El reciente escándalo que envuelve al PSOE, con figuras clave como Santos Cerdán, José Luis Ábalos y Koldo implicadas en tramas de corrupción, no es un episodio aislado ni fruto de simples errores de selección de personal. Al contrario fueron las personas correctas, pero para tareas equivocadas. Desde la óptica de la Escuela de la Elección Pública, fundada por el Nobel James Buchanan, estos sucesos son previsibles consecuencias de un sistema político que ofrece incentivos perversos.
Buchanan explicó cómo los políticos, igual que cualquier otro individuo, responden racionalmente a incentivos que no siempre coinciden con el interés público. Cuando Sánchez admite ahora su error de confiar en ciertos colaboradores y anuncia un paquete urgente de medidas anticorrupción, no hace sino confirmar implícitamente la tesis central de Buchanan: la corrupción política no es un problema de «manzanas podridas» sino un problema institucional.

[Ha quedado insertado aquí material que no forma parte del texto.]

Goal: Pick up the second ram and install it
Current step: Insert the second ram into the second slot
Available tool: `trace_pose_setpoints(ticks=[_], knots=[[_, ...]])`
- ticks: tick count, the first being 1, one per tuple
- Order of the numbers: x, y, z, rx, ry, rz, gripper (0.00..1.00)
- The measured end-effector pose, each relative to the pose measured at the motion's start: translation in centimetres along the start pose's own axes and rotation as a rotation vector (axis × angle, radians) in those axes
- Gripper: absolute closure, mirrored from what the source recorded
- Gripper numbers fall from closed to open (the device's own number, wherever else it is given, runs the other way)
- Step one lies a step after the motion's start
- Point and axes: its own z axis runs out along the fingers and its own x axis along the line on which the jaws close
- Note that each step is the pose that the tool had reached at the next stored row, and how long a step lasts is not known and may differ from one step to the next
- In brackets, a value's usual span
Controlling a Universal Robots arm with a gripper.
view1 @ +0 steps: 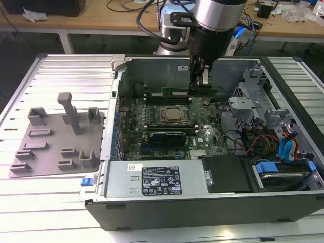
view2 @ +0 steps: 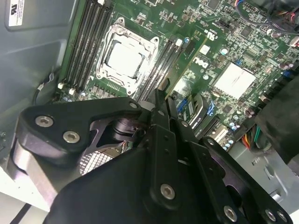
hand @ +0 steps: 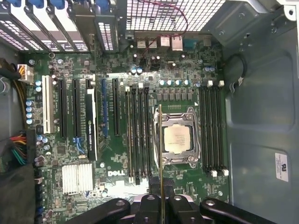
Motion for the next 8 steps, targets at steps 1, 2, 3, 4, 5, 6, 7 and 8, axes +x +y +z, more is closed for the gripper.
trace_pose_setpoints(ticks=[1, 2, 3, 4, 5, 6, 7, 8], knots=[[0.04, -0.01, 0.31, 0.0, 0.0001, 0.0, 0.89], [0.07, -0.02, 0.6, 0.0, 0.0, 0.0, 0.89], [0.08, -0.03, 0.7, -0.0001, 0.0, 0.0, 0.89], [0.08, -0.03, 0.78, -0.0001, 0.0002, 0.0, 0.89], [0.07, -0.03, 0.87, -0.0001, 0.0002, 0.0, 0.89], [0.07, -0.04, 1.05, 0.0, 0.0, 0.0, 0.89], [0.07, -0.04, 1.29, 0.0, 0.0, 0.0, 0.89], [0.08, -0.05, 1.4, 0.0, 0.0, 0.0, 0.89]])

La defensa del presidente Sánchez al afirmar que desconocía las corruptelas en las que sus colaboradores más cercanos se encontraban envueltos, tal como sostiene en su reciente comparecencia ante el Congreso, resulta poco creíble. Sánchez conocía de primera mano los rumores e informes que desde hace tiempo apuntaban en esta dirección, como revelan diversas fuentes periodísticas. La incredulidad ciudadana ante estas afirmaciones no surge de la desconfianza hacia el presidente, sino del conocimiento intuitivo sobre cómo funciona la dinámica política.

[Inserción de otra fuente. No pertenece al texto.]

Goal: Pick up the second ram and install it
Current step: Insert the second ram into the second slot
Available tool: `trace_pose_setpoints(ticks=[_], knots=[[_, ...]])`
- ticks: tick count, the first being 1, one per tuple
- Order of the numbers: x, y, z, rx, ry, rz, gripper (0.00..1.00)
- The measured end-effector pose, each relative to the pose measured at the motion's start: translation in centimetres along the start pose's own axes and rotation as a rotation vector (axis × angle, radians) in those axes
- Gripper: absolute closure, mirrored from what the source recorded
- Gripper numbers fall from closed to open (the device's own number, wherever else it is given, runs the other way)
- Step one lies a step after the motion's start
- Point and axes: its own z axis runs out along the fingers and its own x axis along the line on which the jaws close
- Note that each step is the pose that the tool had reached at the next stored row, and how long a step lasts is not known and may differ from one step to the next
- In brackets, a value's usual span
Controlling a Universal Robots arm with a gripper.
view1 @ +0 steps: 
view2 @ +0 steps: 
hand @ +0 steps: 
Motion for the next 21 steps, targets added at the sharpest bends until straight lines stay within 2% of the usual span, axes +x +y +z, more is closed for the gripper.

Desde Buchanan sabemos que los políticos no son ángeles que buscan la virtud pública, sino actores racionales maximizadores de votos, poder e influencia.
El caso de Santos Cerdán, figura central en el ascenso político de Sánchez, expone precisamente la racionalidad detrás de la elección de ciertos perfiles políticos. La corrupción emerge con más fuerza cuando los cargos políticos se convierten en medios para asegurar la supervivencia en el poder, y no en instrumentos para el servicio público.

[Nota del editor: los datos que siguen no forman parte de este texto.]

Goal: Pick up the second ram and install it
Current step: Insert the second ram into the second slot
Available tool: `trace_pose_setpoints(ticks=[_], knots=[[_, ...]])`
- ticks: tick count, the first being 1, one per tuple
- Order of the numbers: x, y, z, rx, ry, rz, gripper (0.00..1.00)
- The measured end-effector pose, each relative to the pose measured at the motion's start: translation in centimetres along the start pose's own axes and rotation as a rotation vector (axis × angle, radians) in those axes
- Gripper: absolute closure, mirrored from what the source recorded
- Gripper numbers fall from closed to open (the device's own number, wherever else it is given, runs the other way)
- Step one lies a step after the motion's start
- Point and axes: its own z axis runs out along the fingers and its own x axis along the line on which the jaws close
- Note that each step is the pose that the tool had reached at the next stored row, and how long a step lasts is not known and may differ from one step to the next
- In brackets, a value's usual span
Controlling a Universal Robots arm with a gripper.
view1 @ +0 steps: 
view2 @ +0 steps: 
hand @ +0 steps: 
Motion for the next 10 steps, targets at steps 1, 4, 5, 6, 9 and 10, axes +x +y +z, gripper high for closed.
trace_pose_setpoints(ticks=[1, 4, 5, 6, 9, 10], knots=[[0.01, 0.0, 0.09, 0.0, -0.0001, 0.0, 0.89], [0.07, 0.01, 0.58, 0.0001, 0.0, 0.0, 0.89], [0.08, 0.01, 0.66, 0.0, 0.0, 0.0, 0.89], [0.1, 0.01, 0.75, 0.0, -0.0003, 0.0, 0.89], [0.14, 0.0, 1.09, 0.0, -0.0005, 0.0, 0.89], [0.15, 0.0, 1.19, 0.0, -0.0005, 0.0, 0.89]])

Las recientes medidas anticorrupción, anunciadas a bombo y platillo, aunque necesarias, llegan tarde y con cierto aroma cosmético. Los controles patrimoniales aleatorios y las auditorías independientes, entre otras propuestas, atacan síntomas pero no causas. Buchanan recomendaría centrarse en modificar la estructura de incentivos políticos para reducir la corrupción, como una verdadera rendición de cuentas que haga el castigo político más costoso que el beneficio de la corrupción.
En definitiva, las palabras de Feijoo cobran especial sentido desde la perspectiva de Buchanan: Sánchez no eligió equivocadamente a buenas personas para puestos erróneos; seleccionó precisamente a aquellas que se ajustaban a la lógica perversa de nuestro sistema político.
Es hora de comprender que el problema es institucional, no personal. Mientras no se reformen estos incentivos, seguiremos condenados a repetir una y otra vez estos episodios, cambiando únicamente los nombres y las circunstancias.